Thursday, 23 July 2015

Not so bad after all...

I set my alarm for 10:45 but by 10:30 I was awake. My stomach had butterflies the minute I saw the date and time and I just wanted to sleep. I always feel like if I sleep, while my eyes are closed I won't worry. Of course..... I am always wrong.

I stumbled out of bed and blundered along. Showered, dressed, had breakfast and met my friend at Liverpool Street Station. I waited near Costa and staring towards the ticket barriers, watching to see if the train had come, it occurred to me that everything had become a metaphor. I kept looking at doorways and exit signs as signals for beginnings and endings.

I didn't want to go through with graduation. 

In fact, I kept telling my friend as we walked to the hall, that we could just turn back. When we entered the hall, I panicked inwardly. I saw people in gowns everywhere. Families. Lots of cameras. Lots of posing. Lots of people smiling. What surprised me most of all, was how emotional I felt. 

It's weird because I'd seen pictures on Facebook and Twitter of other departments' graduation ceremonies and I knew what the gowns looked like. But to see a swarm of graduating students and to recognise that I was one of them, to be able to insert and position myself among all these other students, was scary and emotional- in a good way. I thought that I'd be too nervous to feel anything else but actually, the ceremony was heart-warming. There was a sense of humour and tenderness in the presentations. There was a strong feeling of camaraderie, even though I didn't know most of the people personally. I was struck by this intense realisation that I was a part of everyone else's experiences, just like they were a part of mine. I was and have been, so worried about feeling distanced from graduating, but actually, I think I just needed to realise that actually, I knew more people that I thought. I had made more connections than I thought. And I was less nervous than I thought. So many of my classmates came to say hi to myself and my friends. It was touching to be embraced, literally (and I'm not even a hugging person), by people who were feeling joyful and wanted to share their glee.

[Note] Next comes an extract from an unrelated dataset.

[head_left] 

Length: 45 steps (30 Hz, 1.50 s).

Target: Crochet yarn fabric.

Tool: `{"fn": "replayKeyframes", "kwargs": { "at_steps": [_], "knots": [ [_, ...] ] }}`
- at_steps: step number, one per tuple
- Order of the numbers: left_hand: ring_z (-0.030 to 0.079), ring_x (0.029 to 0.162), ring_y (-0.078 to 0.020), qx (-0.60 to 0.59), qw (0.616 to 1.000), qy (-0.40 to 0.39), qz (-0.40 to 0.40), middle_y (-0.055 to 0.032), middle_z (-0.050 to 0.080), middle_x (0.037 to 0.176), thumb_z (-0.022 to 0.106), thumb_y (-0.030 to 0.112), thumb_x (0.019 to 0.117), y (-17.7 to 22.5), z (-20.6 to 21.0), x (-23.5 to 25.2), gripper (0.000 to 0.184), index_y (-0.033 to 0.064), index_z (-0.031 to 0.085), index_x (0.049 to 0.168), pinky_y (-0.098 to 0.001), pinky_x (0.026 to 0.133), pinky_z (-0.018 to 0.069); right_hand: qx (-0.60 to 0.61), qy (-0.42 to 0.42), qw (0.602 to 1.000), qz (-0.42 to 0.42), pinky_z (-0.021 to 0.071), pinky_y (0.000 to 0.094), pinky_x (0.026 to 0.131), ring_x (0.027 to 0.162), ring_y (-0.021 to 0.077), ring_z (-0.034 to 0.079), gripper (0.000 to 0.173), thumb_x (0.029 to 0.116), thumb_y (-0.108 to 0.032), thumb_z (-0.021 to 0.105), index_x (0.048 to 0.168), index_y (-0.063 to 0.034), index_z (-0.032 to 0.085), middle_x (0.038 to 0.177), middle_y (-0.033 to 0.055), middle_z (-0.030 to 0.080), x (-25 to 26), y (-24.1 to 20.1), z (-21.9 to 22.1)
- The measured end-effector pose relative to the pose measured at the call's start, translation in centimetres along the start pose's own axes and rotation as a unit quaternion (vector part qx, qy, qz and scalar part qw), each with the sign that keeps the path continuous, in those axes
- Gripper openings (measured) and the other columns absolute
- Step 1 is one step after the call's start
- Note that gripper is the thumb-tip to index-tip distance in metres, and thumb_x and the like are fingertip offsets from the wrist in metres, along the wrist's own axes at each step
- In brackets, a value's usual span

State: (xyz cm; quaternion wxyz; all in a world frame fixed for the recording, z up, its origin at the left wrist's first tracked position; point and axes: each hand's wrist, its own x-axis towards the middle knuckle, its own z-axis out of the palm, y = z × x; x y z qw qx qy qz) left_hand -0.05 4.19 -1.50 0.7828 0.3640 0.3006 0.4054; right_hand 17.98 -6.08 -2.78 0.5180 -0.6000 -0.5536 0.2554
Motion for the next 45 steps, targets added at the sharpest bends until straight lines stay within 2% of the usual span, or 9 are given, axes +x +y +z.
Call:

Seeing my family too, when they came to collect their tickets, made me realise that this was a special occasion. For all that I was worried and anxious about, I was right to go. I would have definitely regretted it had I stayed away. 

I just feel like I faced something today. Not a fear as such, but something overwhelming.

Looking back on it, I think the reason I found graduation so stressful was because I didn't want to deal with the broader picture. I am now a graduate. I am a degree holder. I have a certificate that says it all. I don't feel any different, but to the world, I am a different person. Or at least, I have a new side of myself to embrace.

It's not been an easy ride so far, and I don't think it's going to get easier. But I'm learning to embrace the curve balls and see where they take me.


T


*FYI- Turns out graduation doesn't suck after all. In fact, I highly recommend it.